Automatically Hire

A few years back, while completing my graduate studies in Org Psychology, I very diligently did the work to produce a lit review and a research proposal on something called SJTs. For the uninitiated, SJTs (Situational Judgement Tests) are beloved by practitioners and hiring panels for their structural utility. You’ve probably done some before. It’s a type of behavioural assessment where normally, you’re presented with hypothetical situations, response options, and you’re asked to rank them in some way. Hiring panels love these tests. Over the past two years of job-hunting, I have seen many of them being used (badly) in the wild. But more on that later.

To have a text-based and cost-effective method to reduce a large number of job applicants is an obvious selling point. They’re accepted as a reliable and valid method that can be used to measure a broad range of constructs (i.e., abstract idea, trait, or process that can’t be observed (remember this)). And technically, yes, the tests are ‘reliable’ and ‘valid’ but it’s worth noting that in meta-analyses and reviews on SJTs, there’s an estimated average validity coefficient around 0.32 - 0.34. In the event that you didn’t have to suffer through statistics in your formal education, let me put that another way - a validity coefficient is ‘proof’ that a test is measuring what it's designed to measure. And those scores are not super high, but that’s pretty normal in psychology because human behaviour is complex - especially in real-life settings like a job interview. 

What does it matter, though - right? Companies have to hire new people, and that’s a lot of time and effort. And the hiring process takes other things into account, too. 

Yes. And no. We tend to put a lot of trust in tests, assume they are well-made and more objective than humans which, we assume, leads to fairer outcomes for everyone involved. It is rarely at the forefront of the hiring panel’s collective decision-making - nor the job applicant’s response, I wouldn’t imagine - that tests are made by humans in the first place, and have designs that are evidence-based but sometimes it's mediocre... even contested.
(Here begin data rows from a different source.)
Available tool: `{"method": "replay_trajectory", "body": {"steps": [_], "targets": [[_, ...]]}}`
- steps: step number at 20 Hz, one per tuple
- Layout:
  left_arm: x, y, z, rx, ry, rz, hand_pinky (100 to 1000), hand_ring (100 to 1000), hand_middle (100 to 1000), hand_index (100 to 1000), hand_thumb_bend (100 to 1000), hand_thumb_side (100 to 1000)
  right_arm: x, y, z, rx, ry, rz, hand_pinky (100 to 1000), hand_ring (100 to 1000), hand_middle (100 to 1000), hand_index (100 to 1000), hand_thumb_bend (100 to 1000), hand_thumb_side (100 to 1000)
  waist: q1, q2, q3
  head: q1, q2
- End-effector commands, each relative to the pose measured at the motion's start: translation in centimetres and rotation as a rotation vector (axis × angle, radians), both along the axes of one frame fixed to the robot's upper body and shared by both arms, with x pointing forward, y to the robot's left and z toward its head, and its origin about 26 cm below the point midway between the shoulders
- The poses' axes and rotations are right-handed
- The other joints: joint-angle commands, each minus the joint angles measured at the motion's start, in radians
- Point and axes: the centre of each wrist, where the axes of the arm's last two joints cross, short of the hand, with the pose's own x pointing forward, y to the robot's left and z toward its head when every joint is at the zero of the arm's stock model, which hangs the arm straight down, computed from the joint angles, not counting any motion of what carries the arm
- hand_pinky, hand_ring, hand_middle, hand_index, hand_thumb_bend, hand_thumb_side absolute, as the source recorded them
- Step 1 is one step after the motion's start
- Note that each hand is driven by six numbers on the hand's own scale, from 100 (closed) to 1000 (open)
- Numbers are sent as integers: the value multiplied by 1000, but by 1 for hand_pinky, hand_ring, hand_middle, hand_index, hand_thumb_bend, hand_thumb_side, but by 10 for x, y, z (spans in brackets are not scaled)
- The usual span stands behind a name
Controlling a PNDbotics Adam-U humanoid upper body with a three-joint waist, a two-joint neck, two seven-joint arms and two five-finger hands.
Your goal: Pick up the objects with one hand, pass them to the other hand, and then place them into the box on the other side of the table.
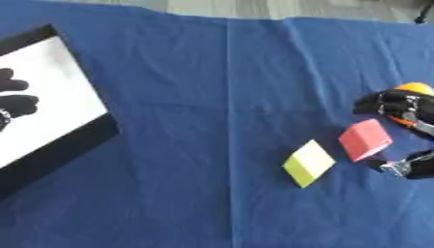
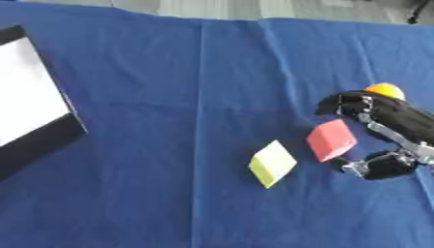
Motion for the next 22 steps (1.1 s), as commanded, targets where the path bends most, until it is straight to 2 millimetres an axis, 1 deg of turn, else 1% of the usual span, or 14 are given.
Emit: {"method": "replay_trajectory", "body": {"steps": [1,9,17,22], "targets": [[-2,-1,7,8,-39,-13,739,655,660,789,113,854,0,-1,6,-37,-17,-13,928,847,833,842,499,100,12,5,4,-11,-3],[-3,-1,4,10,-46,-19,739,655,660,788,111,860,-1,-1,4,-62,-28,-60,933,848,834,841,495,100,14,15,19,-20,-10],[-4,0,2,14,-42,-10,739,655,660,788,110,871,-2,-4,6,-66,-47,-124,935,848,833,840,488,100,17,22,22,-22,-21],[-4,0,1,16,-35,-5,739,655,661,788,113,879,-3,-5,4,-72,-46,-145,935,848,834,841,487,100,19,26,18,-22,-20]]}}
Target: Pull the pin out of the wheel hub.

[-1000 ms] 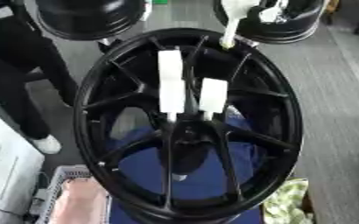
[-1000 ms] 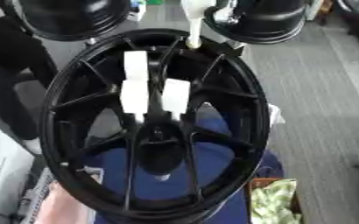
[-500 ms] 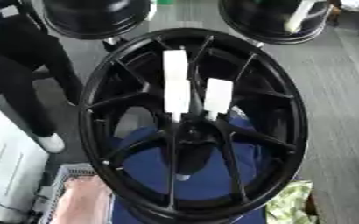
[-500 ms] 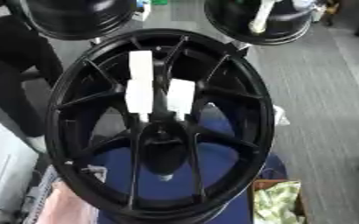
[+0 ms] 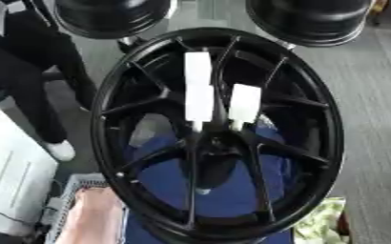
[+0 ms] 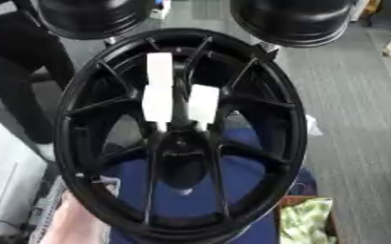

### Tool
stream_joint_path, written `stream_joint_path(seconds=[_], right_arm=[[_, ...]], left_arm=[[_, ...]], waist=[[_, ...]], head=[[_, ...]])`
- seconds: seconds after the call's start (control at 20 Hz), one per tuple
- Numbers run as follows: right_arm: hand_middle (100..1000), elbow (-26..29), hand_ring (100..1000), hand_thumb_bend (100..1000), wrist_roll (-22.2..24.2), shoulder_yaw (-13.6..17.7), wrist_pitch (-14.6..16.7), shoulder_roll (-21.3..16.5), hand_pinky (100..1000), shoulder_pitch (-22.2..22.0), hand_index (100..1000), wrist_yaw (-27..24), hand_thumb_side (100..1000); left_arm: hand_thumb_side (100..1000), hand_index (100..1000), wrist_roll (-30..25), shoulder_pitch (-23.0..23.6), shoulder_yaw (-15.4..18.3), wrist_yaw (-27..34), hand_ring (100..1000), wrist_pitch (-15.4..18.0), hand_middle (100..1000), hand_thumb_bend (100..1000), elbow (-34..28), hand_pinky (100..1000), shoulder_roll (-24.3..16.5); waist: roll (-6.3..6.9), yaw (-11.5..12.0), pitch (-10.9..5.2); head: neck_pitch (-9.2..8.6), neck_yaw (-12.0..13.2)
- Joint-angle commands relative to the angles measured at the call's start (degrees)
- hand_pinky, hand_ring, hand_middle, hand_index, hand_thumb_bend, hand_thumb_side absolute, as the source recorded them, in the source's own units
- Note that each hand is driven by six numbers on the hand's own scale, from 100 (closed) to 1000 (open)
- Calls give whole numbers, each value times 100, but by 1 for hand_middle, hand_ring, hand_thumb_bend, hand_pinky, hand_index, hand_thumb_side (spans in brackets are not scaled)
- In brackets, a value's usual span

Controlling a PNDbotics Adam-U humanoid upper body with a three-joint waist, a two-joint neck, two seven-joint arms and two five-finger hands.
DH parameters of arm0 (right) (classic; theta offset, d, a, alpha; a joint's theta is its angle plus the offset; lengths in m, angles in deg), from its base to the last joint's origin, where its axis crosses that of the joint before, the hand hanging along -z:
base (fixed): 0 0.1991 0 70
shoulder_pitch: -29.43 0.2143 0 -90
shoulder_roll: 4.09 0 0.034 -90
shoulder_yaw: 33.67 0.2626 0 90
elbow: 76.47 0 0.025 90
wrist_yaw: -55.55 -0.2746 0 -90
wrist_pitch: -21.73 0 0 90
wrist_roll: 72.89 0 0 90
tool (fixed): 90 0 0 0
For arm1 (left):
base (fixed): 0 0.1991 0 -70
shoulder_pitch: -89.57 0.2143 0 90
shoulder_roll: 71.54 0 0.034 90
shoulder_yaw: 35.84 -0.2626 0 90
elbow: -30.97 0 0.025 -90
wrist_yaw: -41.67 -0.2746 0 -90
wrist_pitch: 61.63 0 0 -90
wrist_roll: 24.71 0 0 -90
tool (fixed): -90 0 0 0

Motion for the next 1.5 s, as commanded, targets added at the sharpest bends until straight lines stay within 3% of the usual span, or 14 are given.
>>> stream_joint_path(seconds=[0.05, 0.45, 0.6, 0.8, 0.9, 1.1, 1.5], right_arm=[[513, 69, 693, 100, -264, 341, 12, -344, 761, -240, 596, -20, 250], [518, 52, 701, 100, -392, 237, 23, -235, 762, -687, 602, 142, 268], [554, 19, 725, 100, -388, 190, 45, -207, 770, -765, 642, 237, 288], [851, -58, 891, 100, -164, 104, 152, -217, 852, -878, 891, 706, 373], [911, -112, 945, 100, 107, 119, 272, -204, 881, -910, 936, 979, 468], [922, -198, 955, 100, 350, 247, 446, -167, 887, -882, 945, 1212, 487], [924, -322, 964, 100, 403, 333, 550, -162, 888, -808, 949, 1244, 479]], left_arm=[[775, 771, 52, -56, 97, -37, 868, 12, 707, 443, -90, 652, -141], [774, 771, 32, -82, 75, -19, 869, 10, 707, 444, -90, 653, -87], [775, 771, 34, -80, 76, -15, 869, 4, 707, 443, -90, 653, -77], [774, 771, 17, -91, 62, -13, 870, 2, 707, 444, -90, 653, -67], [774, 771, 18, -88, 65, -16, 870, -1, 707, 444, -90, 653, -68], [773, 771, 28, -80, 71, -19, 870, -7, 707, 445, -90, 654, -79], [773, 771, 19, -85, 63, -24, 871, -3, 707, 447, -90, 654, -88]], waist=[[12, -2, 7], [94, 19, 13], [111, 16, 23], [121, 13, 28], [125, 9, 31], [128, -15, 28], [113, -26, 14]], head=[[30, 25], [30, -28], [30, -28], [30, -40], [30, -34], [30, -12], [30, -8]])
Tests are fine, but they do not always deserve the blind authority we give them.

In some ways, my example is rapidly becoming quaint. Even though I was writing my lit review on the limitations of some hiring approaches back in 2022, it’s almost passe given the more recent additions of automation. In a recent large-scale study conducted in the US, researchers found some concerning results. Millions of applications were made by over a hundred applicants in multiple market sectors - all going through the same algorithm of a single vendor as a first point of the ‘sift’ process. The researchers suggest that this demonstrates how an algorithmic monoculture can result in systemic rejections. 

At this point, for me, the question is - how is anyone supposed to take the hiring process seriously anymore? There is a great lack of transparency around what companies are using in their job selection procedures. And even if they were forthcoming, the vendors are just as vague about their products. AI as a blob lacks transparency as a general foundational rule. And who is getting what they want here, aside from whoever makes some money from selling the CV scanning product? I’m sure the line with most HR departments is that they are looking for the ‘right people’, and the ‘right fit’ for the role. I’m less sure how that’s possible when a shitty machine-learning response is deleting potential candidates on what appears to be determination to secure gainful employment. I’m very sure that this is not working well for people who are looking for work. 
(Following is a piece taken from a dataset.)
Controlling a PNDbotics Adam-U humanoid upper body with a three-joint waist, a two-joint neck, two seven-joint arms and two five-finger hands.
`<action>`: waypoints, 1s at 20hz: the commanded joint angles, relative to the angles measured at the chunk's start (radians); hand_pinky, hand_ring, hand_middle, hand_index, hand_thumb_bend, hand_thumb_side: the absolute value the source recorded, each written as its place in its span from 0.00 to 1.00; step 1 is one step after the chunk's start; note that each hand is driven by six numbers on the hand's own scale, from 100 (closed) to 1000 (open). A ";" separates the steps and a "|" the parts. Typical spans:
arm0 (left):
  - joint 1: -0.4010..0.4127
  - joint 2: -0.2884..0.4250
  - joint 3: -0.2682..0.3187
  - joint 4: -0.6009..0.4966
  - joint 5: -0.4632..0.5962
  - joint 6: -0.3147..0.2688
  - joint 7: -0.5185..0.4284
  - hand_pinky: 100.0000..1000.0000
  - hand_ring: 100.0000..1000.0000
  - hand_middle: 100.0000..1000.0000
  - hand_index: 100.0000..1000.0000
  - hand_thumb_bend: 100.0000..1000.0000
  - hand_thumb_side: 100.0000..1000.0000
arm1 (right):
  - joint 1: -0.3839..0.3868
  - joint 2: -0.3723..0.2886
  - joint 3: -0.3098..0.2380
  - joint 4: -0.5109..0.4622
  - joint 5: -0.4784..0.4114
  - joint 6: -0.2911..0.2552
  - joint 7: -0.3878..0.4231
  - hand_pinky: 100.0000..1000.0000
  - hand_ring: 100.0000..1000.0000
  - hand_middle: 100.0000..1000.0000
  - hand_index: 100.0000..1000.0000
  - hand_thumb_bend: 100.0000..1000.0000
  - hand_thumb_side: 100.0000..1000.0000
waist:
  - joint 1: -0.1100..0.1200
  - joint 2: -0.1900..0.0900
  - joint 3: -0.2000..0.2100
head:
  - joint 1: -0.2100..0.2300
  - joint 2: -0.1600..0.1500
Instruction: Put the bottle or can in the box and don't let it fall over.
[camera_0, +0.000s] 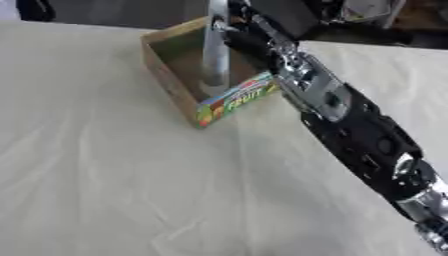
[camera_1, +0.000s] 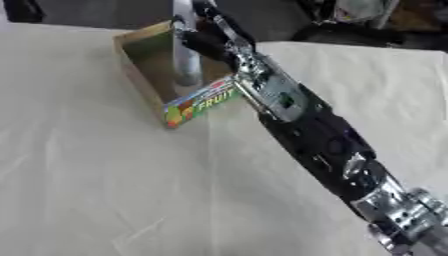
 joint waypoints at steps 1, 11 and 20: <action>-0.002 0.025 0.013 -0.020 -0.006 0.002 0.001 1.00 0.61 0.69 0.68 0.43 0.27 | 0.000 -0.013 -0.013 -0.041 -0.007 0.010 -0.006 1.00 1.00 1.00 1.00 0.00 0.49 | 0.011 -0.028 -0.004 | 0.006 0.003; 0.015 0.024 0.020 -0.020 -0.014 0.004 0.007 1.00 0.62 0.69 0.68 0.43 0.27 | 0.067 -0.025 -0.015 -0.146 -0.004 0.032 -0.020 1.00 1.00 1.00 1.00 0.00 0.48 | 0.011 -0.037 -0.028 | 0.021 0.013; 0.030 0.033 0.027 -0.020 -0.020 0.003 0.016 1.00 0.62 0.69 0.68 0.44 0.26 | 0.166 -0.049 -0.037 -0.301 -0.008 0.058 -0.037 1.00 1.00 1.00 1.00 0.00 0.47 | 0.011 -0.055 -0.055 | 0.038 0.029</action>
I’ve seen this process up close in all its delusional splendor. In fairness, I’m not a good example because my CV has all the things one is not supposed to have on there. I’ve worked all around the world, I’ve changed careers a few times, I’ve formally studied things that don’t seem to hang well together, I have gaps sprinkled throughout as I waited on various governments to decide whether I was work-visa-worthy. On paper, my career is a mess. Bots hate me and I like that. My work and my ongoing professional evolution does not make sense to an LLM, but it would make sense to a human. I wonder what this is showing up like for others. Given the recent record numbers of unemployment in the UK, I suspect things are not going well. 

Meritocracy was always a bit of a long shot. If you are capable of honest self-reflection, you know how swayed you are by things that shouldn’t matter. If you’re not capable of honest self-reflection, let us all engage in a small moment of humility as we recognise the possibility that we may be susceptible to any number of biases - recency, halo, affinity, gender… 
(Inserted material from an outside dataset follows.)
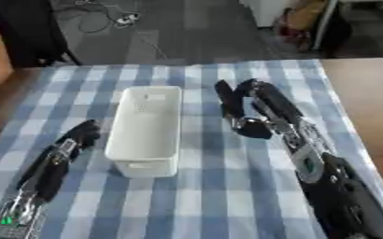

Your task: Pick up objects on the table and place them in the box.

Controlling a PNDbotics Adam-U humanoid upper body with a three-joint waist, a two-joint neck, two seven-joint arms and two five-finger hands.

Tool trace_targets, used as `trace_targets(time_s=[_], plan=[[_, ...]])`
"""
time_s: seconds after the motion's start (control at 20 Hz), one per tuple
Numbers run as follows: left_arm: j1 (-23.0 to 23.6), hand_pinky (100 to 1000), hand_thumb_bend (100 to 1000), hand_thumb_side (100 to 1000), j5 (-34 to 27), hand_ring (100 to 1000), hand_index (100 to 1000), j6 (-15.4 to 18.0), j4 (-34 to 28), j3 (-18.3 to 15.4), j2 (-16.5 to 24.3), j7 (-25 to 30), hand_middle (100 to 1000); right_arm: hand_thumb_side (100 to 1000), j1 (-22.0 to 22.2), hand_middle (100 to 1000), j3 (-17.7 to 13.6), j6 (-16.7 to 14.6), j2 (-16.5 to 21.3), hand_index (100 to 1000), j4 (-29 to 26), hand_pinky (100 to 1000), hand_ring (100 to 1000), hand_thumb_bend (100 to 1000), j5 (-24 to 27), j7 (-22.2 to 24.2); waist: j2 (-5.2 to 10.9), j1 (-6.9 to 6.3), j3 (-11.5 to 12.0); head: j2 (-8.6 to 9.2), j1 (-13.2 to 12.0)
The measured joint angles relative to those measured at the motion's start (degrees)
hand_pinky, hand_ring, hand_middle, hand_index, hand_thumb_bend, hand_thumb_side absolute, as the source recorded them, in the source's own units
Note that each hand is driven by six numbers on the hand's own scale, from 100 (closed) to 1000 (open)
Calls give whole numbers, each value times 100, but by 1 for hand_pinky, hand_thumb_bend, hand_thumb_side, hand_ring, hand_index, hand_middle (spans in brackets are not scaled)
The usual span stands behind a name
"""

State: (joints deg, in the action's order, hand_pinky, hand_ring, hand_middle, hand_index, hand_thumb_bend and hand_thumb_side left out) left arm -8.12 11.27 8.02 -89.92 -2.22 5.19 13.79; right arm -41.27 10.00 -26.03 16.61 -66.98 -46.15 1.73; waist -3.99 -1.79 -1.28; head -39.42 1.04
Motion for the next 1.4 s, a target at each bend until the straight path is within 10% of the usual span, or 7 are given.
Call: trace_targets(time_s=[0.9,1.4], plan=[[-7,941,100,1000,5,884,862,14,29,73,-37,95,1000,459,-1220,405,274,-509,-646,432,970,735,553,100,-704,26,-27,-31,189,41,163],[-18,942,100,1000,3,885,862,29,30,80,-52,126,1000,476,-1092,409,276,-740,-1167,426,1769,752,563,100,-1308,-10,-56,-70,213,44,253]])
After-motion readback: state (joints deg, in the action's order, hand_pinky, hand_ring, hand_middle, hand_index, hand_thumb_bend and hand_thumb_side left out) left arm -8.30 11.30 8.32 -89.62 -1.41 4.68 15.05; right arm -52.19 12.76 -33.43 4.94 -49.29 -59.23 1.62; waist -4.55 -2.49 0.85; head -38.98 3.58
There was a time, however, when we had a better chance at giving meritocracy a shot. We made tests and anonymised CVs and came up with all sorts of training and procedures to make the hiring process more meritocratic. Whatever illusion used to exist in that social contract - I’ll work hard as an applicant if you work hard to be as meritocratic as you can manage - is gone. We’re now at the whim of machine ‘learning’, and hiring panels pretending its objective. 

Kinda makes me long for a poorly done SJT.